5.5 KiB
Policy Engine FAQ
Answers to questions that Support, Ops, and Policy Guild teams receive most frequently. Pair this FAQ with the Policy Lifecycle, Runs, and CLI guide for deeper explanations.
Authoring & DSL
Q: Lint succeeds locally, but submit still fails with ERR_POL_001. Why?
A: The CLI requires lint & compile artefacts newer than 24 hours. Re-run stella policy lint and stella policy compile before submitting; ensure you upload the latest diff files with --attach.
Q: How do I layer tenant-specific overrides on top of the baseline policy?
A: Keep the baseline in tenant-global. For tenant overrides, create a policy referencing the baseline via CLI (stella policy new --from baseline@<version>), then adjust rules. Activation is per tenant.
Q: Can I import YAML/Rego policies from earlier releases?
A: No direct import. Use the migration script (stella policy migrate legacy.yaml) which outputs stella-dsl@1 skeletons. Review manually before submission.
Simulation & Determinism
Q: Simulation shows huge differences even though I only tweaked metadata. What did I miss?
A: Check if your simulation used the same SBOM set/env as previous runs. CLI default uses golden fixtures; UI can store custom presets. Large diffs may also indicate Concelier updates; compare advisory cursors in the Simulation tab.

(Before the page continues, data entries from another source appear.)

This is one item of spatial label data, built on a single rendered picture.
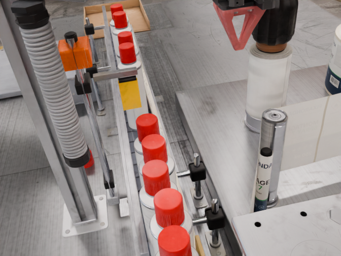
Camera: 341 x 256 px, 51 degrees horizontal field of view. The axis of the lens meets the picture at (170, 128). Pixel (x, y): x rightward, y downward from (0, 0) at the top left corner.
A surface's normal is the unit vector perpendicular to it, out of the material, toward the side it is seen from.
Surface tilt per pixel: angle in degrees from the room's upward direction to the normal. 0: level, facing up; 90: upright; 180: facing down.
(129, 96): 90
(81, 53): 90
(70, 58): 90
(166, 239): 2
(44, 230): 0
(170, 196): 3
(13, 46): 90
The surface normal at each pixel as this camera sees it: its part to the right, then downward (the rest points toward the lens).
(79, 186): 0.20, 0.58
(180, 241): -0.11, -0.80
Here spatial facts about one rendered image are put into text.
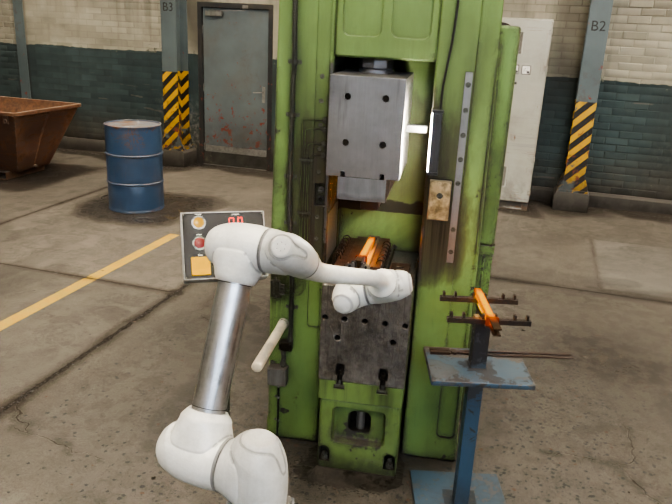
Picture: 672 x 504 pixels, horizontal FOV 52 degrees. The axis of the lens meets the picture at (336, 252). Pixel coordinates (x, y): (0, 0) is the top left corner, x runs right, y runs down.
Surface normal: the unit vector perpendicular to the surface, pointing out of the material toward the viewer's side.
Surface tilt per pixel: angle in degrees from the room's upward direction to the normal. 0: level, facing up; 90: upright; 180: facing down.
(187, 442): 63
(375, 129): 90
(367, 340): 90
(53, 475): 0
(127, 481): 0
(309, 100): 90
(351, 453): 89
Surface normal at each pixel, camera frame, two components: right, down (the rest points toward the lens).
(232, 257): -0.32, -0.04
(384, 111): -0.17, 0.30

Q: How do we guard against non-deterministic behaviour?
A: CI runs policy simulate twice with identical inputs and compares outputs (DEVOPS-POLICY-20-003). Any difference fails the pipeline. Locally you can use stella policy run replay to verify determinism.
Q: What happens if the determinism guard (ERR_POL_004) triggers?
A: Policy Engine halts the run, raises policy.run.failed with code ERR_POL_004, and switches to incident mode (100 % sampling). Review recent code changes; often caused by new helpers that call DateTime.Now or non-allowlisted HTTP clients.
VEX & Suppressions
Q: A vendor marked a CVE not_affected but the policy still blocks. Why?
A: Check the required justifications. Baseline policy only accepts component_not_present and vulnerable_code_not_present. Other statuses need explicit rules. Use stella findings explain to see which VEX statement was considered.
Q: Can we quiet a finding indefinitely?
A: Avoid indefinite quiets. Policy DSL requires an until timestamp. If the use case is permanent, move the rule into baseline logic with strong justification and documentation.
Q: How do we detect overuse of suppressions?
A: Observability exports policy_suppressions_total and CLI stella policy stats. Review weekly; Support flags tenants whose suppressions grow faster than remediation tickets.
Runs & Operations
Q: Incremental runs are backlogged. What should we check first?
A: Inspect policy_run_queue_depth and policy_delta_backlog_age_seconds dashboards. If queue depth high, scale worker replicas or investigate upstream change storms (Concelier/Excititor). Use stella policy run list --status failed for recent errors.
Q: Full runs take longer than 30 min. Is that a breach?
A: Goal is ≤ 30 min, but large tenants may exceed temporarily. Ensure Mongo indexes are current and that worker nodes meet sizing (4 vCPU). Consider sharding runs by SBOM group.
Q: How do I replay a run for audit evidence?
A: stella policy run replay <runId> --output replay.tgz produces a sealed bundle. Upload to evidence locker or attach to incident tickets.
Approvals & Governance
Q: Can authors approve their own policies?
A: No. Authority denies approval if approved_by == submitted_by. Assign at least two reviewers (one security, one product).
Q: What scopes do bots need for CI pipelines?
A: Typically policy:read, policy:simulate, policy:runs. Only grant policy:run if the pipeline should trigger runs. Never give CI tokens policy:approve.
Q: How do we manage policies in air-gapped deployments?
A: Use stella policy bundle export --sealed on a connected site, transfer via approved media, then stella policy bundle import inside the enclave. Enable --sealed flag in CLI/UI to block accidental outbound calls.
Troubleshooting
Q: API calls return 403 despite valid token.
A: Verify scope includes the specific operation (policy:activate vs policy:run). Check tenant header matches token tenant. Inspect Authority logs for denial reason (policy_scope_denied_total metric).
Q: stella policy run exits with code 30.
A: Network/transport error. Check connectivity to Policy Engine endpoint, TLS configuration, and CLI proxy settings.
Q: Explain drawer shows no VEX data.
A: Either no VEX statement matched or the tenant lacks findings:read scope. If VEX should exist, confirm Excititor ingestion and policy joiners (see Observability dashboards).
Compliance Checklist
- FAQ linked from Console help menu and CLI
stella policy help. - Entries reviewed quarterly by Policy & Support Guilds.
- Answers cross-reference lifecycle, runs, observability, and governance docs.
- Incident/Escalation contact details kept current in Support playbooks.
- FAQ translated for supported locales (if applicable).
Last updated: 2025-10-26 (Sprint 20).